▶ PROBLEM STATEMENT: Tally the lines below that contain the word "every". Only the total should be given.

▶ Data extracted from a collection:

━━━━━━━━

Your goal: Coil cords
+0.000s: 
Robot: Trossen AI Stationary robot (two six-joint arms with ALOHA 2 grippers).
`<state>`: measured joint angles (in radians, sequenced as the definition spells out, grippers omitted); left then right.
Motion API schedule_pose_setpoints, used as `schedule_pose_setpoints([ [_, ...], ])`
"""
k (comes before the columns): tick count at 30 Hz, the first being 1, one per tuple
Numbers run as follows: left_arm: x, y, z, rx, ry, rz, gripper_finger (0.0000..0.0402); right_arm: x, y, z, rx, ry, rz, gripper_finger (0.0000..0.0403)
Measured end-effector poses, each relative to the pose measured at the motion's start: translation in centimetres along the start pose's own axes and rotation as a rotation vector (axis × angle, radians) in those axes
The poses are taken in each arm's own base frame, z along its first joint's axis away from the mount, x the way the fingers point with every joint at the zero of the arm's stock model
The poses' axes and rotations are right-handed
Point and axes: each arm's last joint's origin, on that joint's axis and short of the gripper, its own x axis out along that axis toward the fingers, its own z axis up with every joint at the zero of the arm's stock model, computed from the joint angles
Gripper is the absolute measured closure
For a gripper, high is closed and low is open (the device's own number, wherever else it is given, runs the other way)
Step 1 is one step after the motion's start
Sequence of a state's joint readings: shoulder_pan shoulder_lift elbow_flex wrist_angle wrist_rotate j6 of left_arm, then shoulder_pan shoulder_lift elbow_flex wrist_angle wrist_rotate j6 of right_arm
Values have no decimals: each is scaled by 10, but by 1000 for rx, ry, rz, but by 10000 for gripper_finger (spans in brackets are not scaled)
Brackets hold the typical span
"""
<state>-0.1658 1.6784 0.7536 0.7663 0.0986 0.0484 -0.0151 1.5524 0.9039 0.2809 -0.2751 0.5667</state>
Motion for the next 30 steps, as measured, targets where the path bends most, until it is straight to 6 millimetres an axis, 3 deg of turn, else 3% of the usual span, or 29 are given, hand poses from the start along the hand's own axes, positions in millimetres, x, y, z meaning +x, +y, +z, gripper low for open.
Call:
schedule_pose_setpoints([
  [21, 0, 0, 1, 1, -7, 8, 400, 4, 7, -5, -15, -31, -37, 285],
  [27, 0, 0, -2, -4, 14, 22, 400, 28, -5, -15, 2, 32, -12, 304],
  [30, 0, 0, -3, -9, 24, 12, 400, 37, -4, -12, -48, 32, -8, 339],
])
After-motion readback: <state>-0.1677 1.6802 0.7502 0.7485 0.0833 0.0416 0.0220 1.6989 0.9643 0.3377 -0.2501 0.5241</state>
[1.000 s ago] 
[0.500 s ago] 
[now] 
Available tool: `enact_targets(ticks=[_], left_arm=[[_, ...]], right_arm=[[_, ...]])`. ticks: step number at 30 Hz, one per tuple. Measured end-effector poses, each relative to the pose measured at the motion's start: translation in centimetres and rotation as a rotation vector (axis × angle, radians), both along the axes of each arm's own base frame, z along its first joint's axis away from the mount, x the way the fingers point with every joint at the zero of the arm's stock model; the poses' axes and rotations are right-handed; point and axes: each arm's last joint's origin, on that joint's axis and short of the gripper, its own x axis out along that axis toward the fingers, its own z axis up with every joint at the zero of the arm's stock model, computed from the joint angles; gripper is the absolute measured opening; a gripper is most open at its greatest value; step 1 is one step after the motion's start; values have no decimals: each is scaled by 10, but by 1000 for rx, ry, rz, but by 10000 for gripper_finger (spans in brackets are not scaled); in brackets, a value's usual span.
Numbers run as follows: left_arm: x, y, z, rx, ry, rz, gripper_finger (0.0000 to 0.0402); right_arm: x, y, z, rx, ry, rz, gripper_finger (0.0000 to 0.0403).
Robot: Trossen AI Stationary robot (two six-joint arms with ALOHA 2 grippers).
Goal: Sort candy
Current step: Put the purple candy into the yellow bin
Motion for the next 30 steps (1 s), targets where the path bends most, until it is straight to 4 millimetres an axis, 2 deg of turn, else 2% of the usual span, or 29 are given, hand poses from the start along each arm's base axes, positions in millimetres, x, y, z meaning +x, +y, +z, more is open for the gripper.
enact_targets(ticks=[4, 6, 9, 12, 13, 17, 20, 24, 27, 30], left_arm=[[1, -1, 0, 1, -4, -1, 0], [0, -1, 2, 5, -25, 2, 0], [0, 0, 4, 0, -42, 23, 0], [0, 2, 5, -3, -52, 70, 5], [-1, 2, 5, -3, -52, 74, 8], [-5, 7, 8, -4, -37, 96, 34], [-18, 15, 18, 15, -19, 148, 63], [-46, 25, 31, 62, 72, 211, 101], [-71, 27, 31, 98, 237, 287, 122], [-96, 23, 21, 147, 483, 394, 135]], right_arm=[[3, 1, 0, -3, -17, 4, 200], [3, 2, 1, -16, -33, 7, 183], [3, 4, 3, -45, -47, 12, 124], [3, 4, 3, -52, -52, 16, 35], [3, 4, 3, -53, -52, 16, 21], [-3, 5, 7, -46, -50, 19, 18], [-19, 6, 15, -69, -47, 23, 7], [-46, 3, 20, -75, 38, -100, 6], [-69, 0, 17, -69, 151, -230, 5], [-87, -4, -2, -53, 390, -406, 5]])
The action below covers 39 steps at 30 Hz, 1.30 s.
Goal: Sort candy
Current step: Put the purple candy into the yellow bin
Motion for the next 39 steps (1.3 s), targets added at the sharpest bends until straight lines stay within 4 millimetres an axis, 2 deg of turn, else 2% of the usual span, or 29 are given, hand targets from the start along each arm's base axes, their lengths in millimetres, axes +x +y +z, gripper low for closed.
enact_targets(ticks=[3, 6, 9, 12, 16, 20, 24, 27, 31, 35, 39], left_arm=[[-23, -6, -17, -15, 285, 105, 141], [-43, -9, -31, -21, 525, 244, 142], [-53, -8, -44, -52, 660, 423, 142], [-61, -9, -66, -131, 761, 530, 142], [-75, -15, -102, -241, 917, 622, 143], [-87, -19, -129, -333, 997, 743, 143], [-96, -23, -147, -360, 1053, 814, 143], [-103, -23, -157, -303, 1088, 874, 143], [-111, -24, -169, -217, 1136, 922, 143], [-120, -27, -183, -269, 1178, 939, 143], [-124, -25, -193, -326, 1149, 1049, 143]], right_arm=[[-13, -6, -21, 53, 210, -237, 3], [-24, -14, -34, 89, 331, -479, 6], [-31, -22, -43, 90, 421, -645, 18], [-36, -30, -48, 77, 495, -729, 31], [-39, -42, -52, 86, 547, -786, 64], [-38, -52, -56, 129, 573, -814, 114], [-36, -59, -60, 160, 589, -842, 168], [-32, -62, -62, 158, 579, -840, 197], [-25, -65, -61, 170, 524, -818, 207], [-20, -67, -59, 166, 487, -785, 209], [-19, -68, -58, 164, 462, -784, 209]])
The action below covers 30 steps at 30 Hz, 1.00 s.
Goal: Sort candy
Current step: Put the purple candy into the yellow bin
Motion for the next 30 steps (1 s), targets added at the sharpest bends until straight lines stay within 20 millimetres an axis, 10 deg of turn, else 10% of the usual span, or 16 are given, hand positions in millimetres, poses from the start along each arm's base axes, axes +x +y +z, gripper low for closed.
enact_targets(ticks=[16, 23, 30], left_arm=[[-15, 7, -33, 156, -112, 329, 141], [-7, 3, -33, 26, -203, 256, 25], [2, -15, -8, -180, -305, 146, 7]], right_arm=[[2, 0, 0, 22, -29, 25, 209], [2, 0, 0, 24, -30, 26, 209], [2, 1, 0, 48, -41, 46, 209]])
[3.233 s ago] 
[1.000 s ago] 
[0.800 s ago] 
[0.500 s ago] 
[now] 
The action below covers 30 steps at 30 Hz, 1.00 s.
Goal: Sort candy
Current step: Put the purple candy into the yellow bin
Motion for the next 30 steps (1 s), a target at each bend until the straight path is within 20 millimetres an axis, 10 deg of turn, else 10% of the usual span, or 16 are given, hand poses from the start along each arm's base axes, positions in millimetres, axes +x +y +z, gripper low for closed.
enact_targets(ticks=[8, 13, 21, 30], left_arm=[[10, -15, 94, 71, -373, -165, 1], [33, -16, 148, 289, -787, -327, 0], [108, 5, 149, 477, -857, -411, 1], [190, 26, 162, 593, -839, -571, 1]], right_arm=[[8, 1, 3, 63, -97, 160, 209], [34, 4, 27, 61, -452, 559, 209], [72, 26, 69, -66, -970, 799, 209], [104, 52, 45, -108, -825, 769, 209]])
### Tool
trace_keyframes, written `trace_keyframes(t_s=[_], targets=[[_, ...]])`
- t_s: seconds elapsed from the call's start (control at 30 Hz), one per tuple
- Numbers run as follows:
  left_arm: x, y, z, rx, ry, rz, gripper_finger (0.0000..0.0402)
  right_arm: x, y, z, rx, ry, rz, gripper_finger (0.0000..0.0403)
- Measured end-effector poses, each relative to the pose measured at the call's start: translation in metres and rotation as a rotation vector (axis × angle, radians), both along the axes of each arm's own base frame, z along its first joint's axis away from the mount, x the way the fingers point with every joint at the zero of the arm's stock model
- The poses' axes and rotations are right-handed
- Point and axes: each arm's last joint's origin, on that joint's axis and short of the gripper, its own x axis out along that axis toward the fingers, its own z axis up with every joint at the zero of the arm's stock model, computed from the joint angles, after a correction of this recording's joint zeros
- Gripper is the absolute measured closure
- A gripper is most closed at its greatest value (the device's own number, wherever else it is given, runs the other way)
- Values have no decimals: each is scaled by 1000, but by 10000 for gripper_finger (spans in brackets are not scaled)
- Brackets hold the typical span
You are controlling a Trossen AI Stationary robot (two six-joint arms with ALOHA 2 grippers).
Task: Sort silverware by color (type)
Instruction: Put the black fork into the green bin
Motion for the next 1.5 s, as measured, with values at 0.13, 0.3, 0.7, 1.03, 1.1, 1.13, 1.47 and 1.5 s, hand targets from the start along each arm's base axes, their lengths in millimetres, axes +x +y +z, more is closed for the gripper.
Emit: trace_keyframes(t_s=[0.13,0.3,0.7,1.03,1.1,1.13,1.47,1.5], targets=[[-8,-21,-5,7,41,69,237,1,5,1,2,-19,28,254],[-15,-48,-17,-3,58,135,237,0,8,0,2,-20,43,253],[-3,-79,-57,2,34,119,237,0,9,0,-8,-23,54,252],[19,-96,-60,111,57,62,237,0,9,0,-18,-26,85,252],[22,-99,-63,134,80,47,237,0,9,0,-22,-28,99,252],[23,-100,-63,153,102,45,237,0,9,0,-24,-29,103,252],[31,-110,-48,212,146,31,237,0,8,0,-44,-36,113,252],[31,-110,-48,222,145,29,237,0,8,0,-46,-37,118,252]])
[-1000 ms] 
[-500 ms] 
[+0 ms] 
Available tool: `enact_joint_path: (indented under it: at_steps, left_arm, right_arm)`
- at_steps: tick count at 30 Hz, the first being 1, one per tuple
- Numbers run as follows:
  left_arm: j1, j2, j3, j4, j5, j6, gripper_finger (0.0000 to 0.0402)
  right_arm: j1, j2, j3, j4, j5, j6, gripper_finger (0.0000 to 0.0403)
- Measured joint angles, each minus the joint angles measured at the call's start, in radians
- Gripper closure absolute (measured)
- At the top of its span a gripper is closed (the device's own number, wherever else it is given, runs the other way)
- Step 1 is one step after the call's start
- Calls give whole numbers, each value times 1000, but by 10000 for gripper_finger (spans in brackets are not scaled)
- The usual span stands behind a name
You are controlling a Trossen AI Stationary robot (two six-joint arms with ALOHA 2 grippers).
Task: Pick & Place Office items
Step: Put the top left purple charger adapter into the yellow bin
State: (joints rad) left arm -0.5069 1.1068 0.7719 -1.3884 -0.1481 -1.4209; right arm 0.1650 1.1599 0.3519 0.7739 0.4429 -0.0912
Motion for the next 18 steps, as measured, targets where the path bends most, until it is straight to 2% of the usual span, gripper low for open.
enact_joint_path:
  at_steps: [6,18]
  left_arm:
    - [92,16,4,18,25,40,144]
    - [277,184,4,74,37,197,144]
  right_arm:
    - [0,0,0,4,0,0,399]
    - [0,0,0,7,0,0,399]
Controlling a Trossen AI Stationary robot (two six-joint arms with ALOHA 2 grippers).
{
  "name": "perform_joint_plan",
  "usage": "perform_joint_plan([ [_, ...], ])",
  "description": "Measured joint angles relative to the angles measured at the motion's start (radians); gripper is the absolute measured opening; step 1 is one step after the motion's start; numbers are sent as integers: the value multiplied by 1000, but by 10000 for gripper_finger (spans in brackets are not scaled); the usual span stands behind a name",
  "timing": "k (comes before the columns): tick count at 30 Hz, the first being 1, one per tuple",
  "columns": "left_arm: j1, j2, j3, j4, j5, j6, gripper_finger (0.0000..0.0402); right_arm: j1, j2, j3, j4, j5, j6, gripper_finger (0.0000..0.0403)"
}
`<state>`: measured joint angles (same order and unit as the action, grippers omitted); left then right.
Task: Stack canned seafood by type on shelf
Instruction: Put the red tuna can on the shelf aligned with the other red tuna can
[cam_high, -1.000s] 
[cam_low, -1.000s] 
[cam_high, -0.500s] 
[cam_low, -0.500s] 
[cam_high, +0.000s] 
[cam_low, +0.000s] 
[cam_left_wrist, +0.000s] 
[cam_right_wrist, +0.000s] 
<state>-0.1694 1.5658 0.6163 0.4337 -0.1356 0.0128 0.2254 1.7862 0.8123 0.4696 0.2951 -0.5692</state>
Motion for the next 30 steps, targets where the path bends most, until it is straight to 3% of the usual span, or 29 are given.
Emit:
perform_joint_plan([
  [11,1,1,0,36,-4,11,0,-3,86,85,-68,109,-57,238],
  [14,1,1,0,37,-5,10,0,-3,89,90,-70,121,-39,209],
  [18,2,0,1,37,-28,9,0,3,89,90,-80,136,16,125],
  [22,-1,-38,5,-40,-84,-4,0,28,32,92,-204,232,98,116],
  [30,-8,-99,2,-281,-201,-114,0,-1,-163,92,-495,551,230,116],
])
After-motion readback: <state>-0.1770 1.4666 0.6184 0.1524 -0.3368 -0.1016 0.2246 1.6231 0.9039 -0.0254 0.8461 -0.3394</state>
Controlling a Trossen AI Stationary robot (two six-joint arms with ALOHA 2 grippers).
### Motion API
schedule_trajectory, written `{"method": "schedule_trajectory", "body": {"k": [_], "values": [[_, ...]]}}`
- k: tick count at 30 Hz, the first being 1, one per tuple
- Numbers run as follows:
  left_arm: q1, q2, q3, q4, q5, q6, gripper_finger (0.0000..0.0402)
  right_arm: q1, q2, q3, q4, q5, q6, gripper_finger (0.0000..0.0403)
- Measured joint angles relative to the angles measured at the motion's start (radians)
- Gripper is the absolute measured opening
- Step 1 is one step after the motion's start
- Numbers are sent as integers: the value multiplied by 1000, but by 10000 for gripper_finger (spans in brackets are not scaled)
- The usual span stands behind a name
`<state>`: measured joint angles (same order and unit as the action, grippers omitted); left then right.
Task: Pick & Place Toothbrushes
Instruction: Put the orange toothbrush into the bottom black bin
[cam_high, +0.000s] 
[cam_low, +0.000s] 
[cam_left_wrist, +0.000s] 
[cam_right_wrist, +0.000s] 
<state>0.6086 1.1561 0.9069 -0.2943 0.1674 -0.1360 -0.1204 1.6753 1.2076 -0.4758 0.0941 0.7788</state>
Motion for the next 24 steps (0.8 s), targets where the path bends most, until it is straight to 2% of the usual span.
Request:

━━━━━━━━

▶ SOLUTION BELOW: 5